▶ What needs to be done: Examine the listing below and state how many of its lines contain the word "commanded". Write only the number.

▶ Supplied information:
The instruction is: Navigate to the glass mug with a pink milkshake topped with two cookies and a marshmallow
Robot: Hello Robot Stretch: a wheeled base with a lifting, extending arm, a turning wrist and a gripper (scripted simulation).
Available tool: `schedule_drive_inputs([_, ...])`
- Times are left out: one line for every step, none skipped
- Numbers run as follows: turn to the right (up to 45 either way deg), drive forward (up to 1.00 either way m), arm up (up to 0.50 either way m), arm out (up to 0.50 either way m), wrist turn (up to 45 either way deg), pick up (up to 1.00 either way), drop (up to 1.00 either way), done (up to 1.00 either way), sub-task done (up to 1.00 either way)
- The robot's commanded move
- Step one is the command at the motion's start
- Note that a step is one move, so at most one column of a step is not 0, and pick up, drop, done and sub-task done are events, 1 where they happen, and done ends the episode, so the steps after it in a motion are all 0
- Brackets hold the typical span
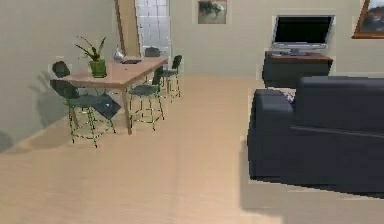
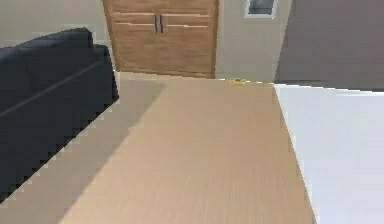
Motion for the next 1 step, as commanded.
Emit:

▶ Answer: 2